How to Close an LLC Business

Shutting down a limited liability company takes more than just stopping work. If you don't close your LLC properly, you may find yourself liable for debts and fees long after you think you've walked away.

Make the Decision

If you're a sole-proprietor LLC, you can make the decision to shut down on your own. If your LLC has multiple owners, you and your partners must make the decision together. Follow whatever procedures for dissolving your company or taking major management decisions you wrote into your founding LLC agreement. Record the decision in your files.


  • Keep all forms and papers related to the dissolution for 6 to 7 years. The IRS is unlikely to look back any further unless it has reason to suspect that fraud has been committed.

File the Paperwork

Like so many business procedures, closing your company involves paperwork. The most important is your state's form for dissolving an LLC. You should be able to find and download it from your state's website. Fill it out and send it in, preferably via certified mail so you can be certain it arrives. The state will send you back a certificate of dissolution or similar document.

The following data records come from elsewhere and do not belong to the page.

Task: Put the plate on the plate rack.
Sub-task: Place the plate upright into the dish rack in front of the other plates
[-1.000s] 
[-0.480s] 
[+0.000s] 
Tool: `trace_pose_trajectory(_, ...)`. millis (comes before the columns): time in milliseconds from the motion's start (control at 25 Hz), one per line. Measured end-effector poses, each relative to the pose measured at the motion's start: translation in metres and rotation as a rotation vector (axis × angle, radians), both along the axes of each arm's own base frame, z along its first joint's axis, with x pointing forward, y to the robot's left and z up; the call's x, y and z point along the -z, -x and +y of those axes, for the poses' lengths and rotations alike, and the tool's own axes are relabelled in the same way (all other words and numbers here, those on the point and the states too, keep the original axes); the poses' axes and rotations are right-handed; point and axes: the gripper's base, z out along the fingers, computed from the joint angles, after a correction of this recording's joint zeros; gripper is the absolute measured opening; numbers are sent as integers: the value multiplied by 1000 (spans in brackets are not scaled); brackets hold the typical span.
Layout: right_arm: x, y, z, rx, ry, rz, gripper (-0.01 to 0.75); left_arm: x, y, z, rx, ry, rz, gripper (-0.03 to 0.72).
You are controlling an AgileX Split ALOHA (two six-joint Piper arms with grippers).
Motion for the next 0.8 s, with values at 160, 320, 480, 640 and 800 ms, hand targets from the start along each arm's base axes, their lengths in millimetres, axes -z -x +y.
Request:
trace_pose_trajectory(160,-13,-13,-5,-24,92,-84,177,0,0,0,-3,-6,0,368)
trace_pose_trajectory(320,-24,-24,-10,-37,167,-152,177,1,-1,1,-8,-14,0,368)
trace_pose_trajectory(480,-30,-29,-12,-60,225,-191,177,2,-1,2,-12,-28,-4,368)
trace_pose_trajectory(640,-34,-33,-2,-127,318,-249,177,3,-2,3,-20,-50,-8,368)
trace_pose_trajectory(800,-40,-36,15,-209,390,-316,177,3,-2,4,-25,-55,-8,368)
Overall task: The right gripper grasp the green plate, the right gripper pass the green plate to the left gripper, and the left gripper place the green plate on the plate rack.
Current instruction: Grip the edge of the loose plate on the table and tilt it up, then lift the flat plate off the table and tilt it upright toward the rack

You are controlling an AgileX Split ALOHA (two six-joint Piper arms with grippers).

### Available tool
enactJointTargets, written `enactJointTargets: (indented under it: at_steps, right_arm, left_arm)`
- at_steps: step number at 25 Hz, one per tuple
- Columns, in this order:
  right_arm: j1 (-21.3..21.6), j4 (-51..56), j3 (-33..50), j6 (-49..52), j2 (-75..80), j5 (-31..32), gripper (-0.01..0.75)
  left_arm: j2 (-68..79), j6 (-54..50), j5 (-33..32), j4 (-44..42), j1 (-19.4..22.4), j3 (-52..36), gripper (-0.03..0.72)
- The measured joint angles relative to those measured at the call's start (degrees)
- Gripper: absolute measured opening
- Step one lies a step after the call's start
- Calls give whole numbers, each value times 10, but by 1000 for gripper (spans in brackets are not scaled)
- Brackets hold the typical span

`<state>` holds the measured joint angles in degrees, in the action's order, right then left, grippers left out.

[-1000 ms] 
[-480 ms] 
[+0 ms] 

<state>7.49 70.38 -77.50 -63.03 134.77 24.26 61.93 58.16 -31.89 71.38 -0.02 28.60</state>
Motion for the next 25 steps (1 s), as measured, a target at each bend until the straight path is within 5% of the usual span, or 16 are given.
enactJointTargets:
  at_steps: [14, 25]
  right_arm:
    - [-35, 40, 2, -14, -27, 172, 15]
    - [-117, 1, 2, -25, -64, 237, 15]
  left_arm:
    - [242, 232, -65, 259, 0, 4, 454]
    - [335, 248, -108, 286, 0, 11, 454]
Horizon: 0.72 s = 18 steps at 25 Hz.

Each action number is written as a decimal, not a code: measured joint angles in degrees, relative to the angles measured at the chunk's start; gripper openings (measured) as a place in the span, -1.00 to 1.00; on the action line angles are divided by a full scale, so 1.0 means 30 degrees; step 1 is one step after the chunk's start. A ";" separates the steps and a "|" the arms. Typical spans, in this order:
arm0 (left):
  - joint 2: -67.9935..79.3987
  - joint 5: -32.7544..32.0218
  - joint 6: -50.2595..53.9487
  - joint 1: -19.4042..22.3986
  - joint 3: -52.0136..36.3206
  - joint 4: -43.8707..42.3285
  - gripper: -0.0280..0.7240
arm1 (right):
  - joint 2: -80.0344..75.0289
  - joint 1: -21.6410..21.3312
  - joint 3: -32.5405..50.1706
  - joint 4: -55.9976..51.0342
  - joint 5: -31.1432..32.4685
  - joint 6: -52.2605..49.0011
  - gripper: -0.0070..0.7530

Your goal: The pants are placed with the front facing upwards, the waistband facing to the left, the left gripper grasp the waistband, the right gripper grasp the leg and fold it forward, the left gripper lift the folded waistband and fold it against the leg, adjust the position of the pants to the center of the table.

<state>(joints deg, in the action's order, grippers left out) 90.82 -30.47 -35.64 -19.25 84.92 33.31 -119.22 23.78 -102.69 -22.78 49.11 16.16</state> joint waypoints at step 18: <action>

If you're registered to do business in other states, cancel those registrations as well. Also file to cancel any fictitious names your company has used.

Announce the Closing

Once you're certain you're going out of business, notify everyone you deal with that the LLC is closing:

  • Tell utilities and other service providers, such as accountants or insurers, when to turn off service.
  • Contact suppliers about ending shipments. If you plan to return any goods, tell the suppliers how and when to expect your final payment.
  • Give your landlord the notification required in the lease.
  • Tell your employees, and let them know what you expect from them until the last day of work.
  • If you can't complete any projects for your customers before closing, let them know.
  • Contact customers who owe you money and try to collect on those accounts receivable.

Settle Your Debts

One of the advantages of an LLC is that you're not personally liable for your business debts. Your creditors can only collect from LLC assets, not your own. However there are exceptions. For instance, if you personally guaranteed any of the company debts, creditors can sue you if the company closes with the debt unpaid.


LLCs don't usually pay income taxes — you report your share of business income on your own tax forms — but they do pay other types of tax. These debts need to be settled first. Most important is payroll taxes on any LLC employees. If you don't pay those, the IRS can pursue you for the money regardless of the LLC liability shield. You also should pay the state any sales tax you've collected.

The IRS has a list of downloadable tax forms for businesses closing available online.


Your employees are entitled to pay up to the last day they work. It's possible you may have to pay them for unused vacation time as well, depending on state law.


Your creditors should be paid out of your remaining assets. If the company's cash and sellable assets are worth less than your debts, some of your creditors may not have their obligations satisfied.

Dispose of Your Assets

If you have any cash or assets remaining after everyone gets paid off, the owners divide them according to their shares of the company. At this point, the company doesn't exist, either legally or physically.